The potential exists to double or triple that while lowering costs, increasing competitiveness and making electrical service more reliable, Gowrishanka said. There's also a revenue opportunity in selling either steam or electricity to nearby facilities.

But manufacturers and regulators say growth requires changes in attitudes, energy policies and regulations that favor existing utility companies.

Illinois-based Recycled Energy Development sells CHP systems, but vice president Dick Munson said well-intentioned environmentalists and policymakers inadvertently discourage growth when they set energy-efficiency goals and specify the technologies that should be used to attain them.

The market should determine how to meet those goals, Munson argued. And government should retool regulations such as those that allow only large utilities to string power lines over public roads.

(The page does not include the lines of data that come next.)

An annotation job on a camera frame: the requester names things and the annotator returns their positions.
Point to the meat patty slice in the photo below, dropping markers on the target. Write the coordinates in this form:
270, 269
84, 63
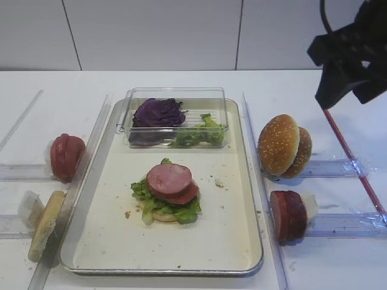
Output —
296, 215
168, 180
279, 211

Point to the purple cabbage piece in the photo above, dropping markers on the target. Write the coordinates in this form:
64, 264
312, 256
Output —
155, 113

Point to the clear plastic vegetable box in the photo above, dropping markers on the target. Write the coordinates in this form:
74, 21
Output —
195, 101

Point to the clear meat slide rail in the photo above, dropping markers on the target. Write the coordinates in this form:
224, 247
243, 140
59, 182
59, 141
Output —
359, 225

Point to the stacked tomato slices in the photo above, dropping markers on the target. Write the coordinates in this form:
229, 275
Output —
65, 152

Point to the bottom bun on tray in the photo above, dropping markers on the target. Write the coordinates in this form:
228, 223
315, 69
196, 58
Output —
164, 217

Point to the clear left bun slide rail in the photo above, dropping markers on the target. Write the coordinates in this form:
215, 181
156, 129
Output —
11, 227

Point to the white meat pusher block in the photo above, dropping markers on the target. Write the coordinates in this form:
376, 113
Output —
311, 206

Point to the clear bun slide rail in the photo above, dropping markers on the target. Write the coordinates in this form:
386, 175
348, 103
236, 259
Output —
11, 227
340, 168

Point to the red strip on table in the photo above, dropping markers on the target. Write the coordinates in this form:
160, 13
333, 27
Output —
356, 166

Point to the white left bun pusher block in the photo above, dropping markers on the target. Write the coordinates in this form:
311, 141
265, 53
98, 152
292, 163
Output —
30, 209

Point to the small sesame bun top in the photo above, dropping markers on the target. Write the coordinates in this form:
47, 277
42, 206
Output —
302, 157

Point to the clear left long rail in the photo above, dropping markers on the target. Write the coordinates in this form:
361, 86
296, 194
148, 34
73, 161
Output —
49, 255

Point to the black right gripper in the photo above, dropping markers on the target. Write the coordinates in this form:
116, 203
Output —
360, 44

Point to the white tomato pusher block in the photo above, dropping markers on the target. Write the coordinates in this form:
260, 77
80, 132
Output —
47, 155

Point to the green lettuce in box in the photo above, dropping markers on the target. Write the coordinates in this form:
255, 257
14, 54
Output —
209, 132

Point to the large sesame bun top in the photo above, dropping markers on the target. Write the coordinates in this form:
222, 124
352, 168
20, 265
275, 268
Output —
278, 144

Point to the lettuce leaf on bun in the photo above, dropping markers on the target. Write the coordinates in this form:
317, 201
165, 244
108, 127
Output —
148, 203

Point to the bun bottom on rail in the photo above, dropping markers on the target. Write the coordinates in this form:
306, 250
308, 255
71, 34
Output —
46, 225

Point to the clear tomato slide rail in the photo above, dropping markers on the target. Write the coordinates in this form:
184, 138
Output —
26, 173

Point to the clear far left strip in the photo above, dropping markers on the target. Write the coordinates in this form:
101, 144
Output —
20, 119

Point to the metal baking tray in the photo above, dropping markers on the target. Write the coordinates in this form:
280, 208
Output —
106, 235

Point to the tomato slice on burger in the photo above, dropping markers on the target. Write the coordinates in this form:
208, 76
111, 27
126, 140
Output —
188, 194

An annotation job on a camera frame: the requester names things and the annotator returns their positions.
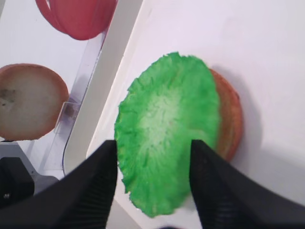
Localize grey black camera mount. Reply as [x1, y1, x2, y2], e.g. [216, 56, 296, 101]
[0, 141, 59, 208]

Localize clear acrylic left food rack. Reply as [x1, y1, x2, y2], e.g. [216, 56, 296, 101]
[0, 0, 106, 178]

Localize left rack bread slice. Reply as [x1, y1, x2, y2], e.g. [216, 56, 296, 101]
[0, 63, 69, 141]

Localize green lettuce leaf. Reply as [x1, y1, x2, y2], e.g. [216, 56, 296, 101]
[114, 52, 221, 218]

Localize round bread slice on tray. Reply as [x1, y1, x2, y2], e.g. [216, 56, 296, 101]
[210, 69, 244, 161]

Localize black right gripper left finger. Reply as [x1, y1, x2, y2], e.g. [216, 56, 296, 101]
[0, 140, 118, 229]

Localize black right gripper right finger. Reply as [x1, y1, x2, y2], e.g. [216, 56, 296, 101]
[189, 140, 305, 229]

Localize white rectangular tray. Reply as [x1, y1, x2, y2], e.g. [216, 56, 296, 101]
[62, 0, 305, 229]

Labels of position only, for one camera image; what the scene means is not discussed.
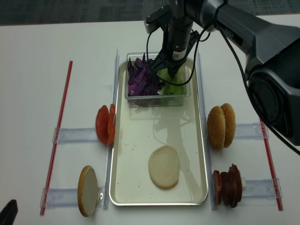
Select sesame bun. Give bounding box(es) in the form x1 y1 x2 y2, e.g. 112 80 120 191
207 106 225 150
221 103 236 148

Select inner tomato slice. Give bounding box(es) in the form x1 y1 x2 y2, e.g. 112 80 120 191
106 104 115 145

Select long clear rail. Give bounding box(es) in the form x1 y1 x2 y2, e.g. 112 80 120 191
103 49 120 210
195 50 218 210

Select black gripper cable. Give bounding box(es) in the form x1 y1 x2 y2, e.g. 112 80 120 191
146 0 300 157

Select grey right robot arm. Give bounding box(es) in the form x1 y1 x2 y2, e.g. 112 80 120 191
144 0 300 146

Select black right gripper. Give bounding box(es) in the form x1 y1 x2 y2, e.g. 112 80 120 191
150 0 199 78

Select sesame bun top front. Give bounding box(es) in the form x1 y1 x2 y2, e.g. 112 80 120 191
207 106 225 150

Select right red rod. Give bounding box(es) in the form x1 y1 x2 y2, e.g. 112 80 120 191
259 118 283 211

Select white pusher block right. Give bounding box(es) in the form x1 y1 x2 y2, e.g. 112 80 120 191
241 177 247 192

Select clear rail under tomato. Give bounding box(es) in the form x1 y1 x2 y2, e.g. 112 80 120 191
52 128 98 144

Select outer tomato slice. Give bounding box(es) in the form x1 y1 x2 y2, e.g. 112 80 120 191
95 105 109 145

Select upright bun slice left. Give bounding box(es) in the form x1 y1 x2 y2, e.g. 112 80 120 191
77 165 98 217

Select tomato slice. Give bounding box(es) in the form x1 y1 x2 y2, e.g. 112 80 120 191
95 105 109 145
106 104 115 145

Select sesame bun top rear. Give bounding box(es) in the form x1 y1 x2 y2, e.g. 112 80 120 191
221 103 236 148

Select green lettuce pile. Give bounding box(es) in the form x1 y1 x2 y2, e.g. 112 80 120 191
157 66 186 95

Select dark bacon patty stack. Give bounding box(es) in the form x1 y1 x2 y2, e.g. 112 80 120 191
220 164 242 208

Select red rod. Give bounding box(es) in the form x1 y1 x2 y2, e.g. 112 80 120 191
40 60 73 216
259 118 283 211

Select clear rail under sesame buns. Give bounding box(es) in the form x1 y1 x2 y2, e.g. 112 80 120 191
234 122 269 140

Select purple cabbage pieces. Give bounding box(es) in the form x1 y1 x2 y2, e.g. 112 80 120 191
127 54 161 97

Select left long clear rail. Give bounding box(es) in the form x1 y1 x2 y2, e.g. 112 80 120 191
103 49 120 210

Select bottom bun slice on tray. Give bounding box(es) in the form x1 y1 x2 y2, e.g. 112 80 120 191
148 145 180 189

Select cream metal tray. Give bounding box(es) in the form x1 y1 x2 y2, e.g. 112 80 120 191
109 59 208 206

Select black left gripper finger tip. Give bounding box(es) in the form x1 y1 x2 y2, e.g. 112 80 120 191
0 199 18 225

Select red meat slice front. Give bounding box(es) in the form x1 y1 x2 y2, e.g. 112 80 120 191
212 170 223 206

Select clear rail under meat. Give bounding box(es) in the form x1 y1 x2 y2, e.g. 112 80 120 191
238 179 277 206

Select clear rail under bun slice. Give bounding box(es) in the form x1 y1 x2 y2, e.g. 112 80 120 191
40 187 108 210

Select right long clear rail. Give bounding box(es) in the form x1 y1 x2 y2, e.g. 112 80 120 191
195 50 218 210

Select left red rod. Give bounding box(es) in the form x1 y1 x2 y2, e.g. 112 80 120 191
40 60 73 216

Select clear plastic salad box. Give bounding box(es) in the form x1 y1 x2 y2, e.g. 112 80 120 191
124 52 190 107

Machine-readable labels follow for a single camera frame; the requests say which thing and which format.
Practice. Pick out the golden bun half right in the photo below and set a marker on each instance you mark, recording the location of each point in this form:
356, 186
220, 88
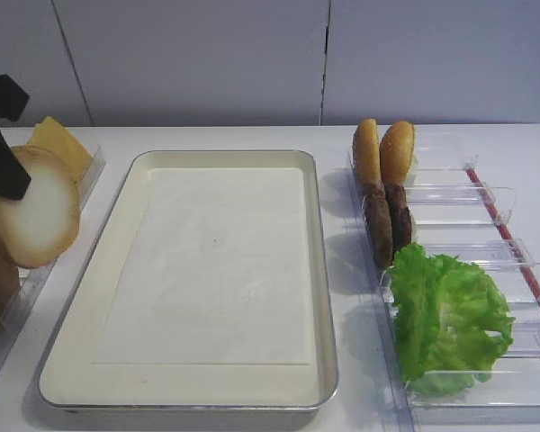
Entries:
396, 152

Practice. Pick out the pale bun slice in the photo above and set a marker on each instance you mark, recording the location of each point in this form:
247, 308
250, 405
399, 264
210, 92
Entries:
45, 222

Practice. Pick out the brown meat patty right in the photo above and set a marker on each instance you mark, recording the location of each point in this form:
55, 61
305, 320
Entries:
401, 222

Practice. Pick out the yellow cheese slice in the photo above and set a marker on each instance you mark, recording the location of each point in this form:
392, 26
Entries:
54, 137

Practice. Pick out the clear acrylic right rack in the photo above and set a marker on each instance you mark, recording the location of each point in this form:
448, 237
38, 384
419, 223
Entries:
449, 218

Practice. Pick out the cream metal baking tray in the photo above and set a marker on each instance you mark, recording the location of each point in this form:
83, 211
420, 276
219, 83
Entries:
72, 378

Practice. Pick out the brown meat patty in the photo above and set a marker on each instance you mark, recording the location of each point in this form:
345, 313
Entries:
379, 222
401, 222

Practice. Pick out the white parchment paper sheet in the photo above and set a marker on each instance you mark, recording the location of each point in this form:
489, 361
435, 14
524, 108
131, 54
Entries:
217, 274

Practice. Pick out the golden bun half left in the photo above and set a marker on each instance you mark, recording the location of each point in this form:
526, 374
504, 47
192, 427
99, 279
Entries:
366, 152

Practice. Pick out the clear acrylic left rack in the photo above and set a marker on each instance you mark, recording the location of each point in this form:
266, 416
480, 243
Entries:
31, 281

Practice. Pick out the green lettuce leaf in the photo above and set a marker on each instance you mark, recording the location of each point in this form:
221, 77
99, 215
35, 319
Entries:
452, 322

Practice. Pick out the clear acrylic rack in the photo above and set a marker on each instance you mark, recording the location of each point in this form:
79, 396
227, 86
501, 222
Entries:
449, 218
31, 281

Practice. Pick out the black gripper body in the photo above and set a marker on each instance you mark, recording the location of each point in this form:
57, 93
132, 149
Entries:
13, 99

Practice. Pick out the golden bun half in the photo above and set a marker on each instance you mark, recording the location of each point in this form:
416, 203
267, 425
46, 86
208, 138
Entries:
366, 152
396, 152

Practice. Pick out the brown meat patty left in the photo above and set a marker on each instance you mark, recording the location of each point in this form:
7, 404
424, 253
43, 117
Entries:
379, 222

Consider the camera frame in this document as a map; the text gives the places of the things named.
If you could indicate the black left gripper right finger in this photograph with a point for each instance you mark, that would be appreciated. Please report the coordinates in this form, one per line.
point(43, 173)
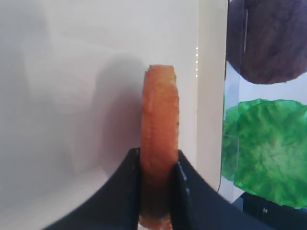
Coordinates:
point(196, 206)

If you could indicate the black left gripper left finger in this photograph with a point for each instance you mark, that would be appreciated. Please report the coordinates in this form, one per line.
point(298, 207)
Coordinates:
point(115, 206)

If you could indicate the round bread slice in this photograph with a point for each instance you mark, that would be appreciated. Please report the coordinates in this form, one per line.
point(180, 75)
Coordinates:
point(159, 144)

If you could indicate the clear lettuce holder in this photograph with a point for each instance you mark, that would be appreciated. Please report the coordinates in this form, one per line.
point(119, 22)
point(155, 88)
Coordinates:
point(229, 154)

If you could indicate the green lettuce leaf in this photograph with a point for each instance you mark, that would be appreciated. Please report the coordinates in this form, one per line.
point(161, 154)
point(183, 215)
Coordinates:
point(272, 154)

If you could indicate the front brown meat patty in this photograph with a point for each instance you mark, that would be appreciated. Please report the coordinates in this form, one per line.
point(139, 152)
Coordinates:
point(276, 41)

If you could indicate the white rectangular tray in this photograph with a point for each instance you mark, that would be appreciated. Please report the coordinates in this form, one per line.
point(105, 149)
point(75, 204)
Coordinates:
point(71, 74)

"We have created a regulatory paradigm that doesn't reward efficiency or entrepreneurialism,'' he said, and one that relies on monopolies and red tape. "We have created an electricity system that the Soviets would have ended.''

A drilling boom is underway in the Marcellus and Utica shale fields, massive underground gas reserves stretching from New York across Pennsylvania and West Virginia to Ohio. Munson urged policy makers to remain skeptical of rosy estimates of the volumes in those reserves.

"But if we assume we're going to burn more natural gas to make electricity, he said, "let's' burn it in the most efficient manner possible.''

Power generation hasn't changed much in the U.S. in 60 years, but Cheryl Roberto, a former member of the Ohio Public Utilities Commission said the pressure to evolve is growing.

Of particular interest, she said, are colleges, prisons and other institutions that produce electricity using coal- or oil-fired boilers and heat using separate systems. Those institutions will soon have to comply with new clean-air regulations, so Ohio and the U.S. Department of Energy are conducting a pilot project with CHP.

"How many boilers do we have in Ohio?'' she said. "A lot, and that's why this makes sense.''

CHP is not always going to be cost-effective, Roberto said, but it is technically possible. It could benefit not only the immediate user but also create self-sustaining "islands of power'' when an emergency situation that affects the larger electrical grid.

The West Virginia University College of Law hosted the forum to discuss challenges facing the natural gas industry and policies that could stimulate demand and stabilize domestic prices.

Organizers say the industry has been too successful for its own good, with technological advances creating an oversupply and forcing gas prices so low they jeopardize both future development and tax revenues.

Kathryn Clay, executive director of the Washington, D.C.-based Drive Natural Gas Initiative, said vehicles powered by liquid and compressed natural gas are another huge but largely untapped market.

Individuals, companies and governments could all save money by converting vehicles, she said, but gas-producing states can't capitalize on the opportunity without a strong network of pipelines and fueling stations.

The U.S. is the world's largest gas producer, she said, but accounts for only 1 percent of natural gas vehicles.

There are just 1,200 natural gas fueling stations nationwide, compared with 160,000 gasoline stations. But the growth rate of fueling stations is accelerating, Clay said.

Today, technology, supplies and environmental attitudes promise more success than supporters of natural gas vehicles found in the 1980s and 1990s.

Back then, the U.S. was on the verge of becoming an importer of natural gas, Clay said. Now, without lucrative domestic markets, gas producers could find themselves on the brink of becoming exporters.

Earlier this year, IGS Energy of Dublin, Ohio, said it will build a $10 million network of compressed natural gas stations for vehicles along Interstate 79 from Charleston to Mount Morris, Pa. IGS said it anticipates more stations across West Virginia, and it's considering a similar network in Ohio.

Last fall, a task force appointed by West Virginia Gov. Earl Ray Tomblin said low prices support a shift toward CNG vehicles, and urged the state to examine ways to expand the network of fueling stations.

Tomblin said earlier this year state government should convert at least one-fourth of its 7,800-vehicle fleet within four years.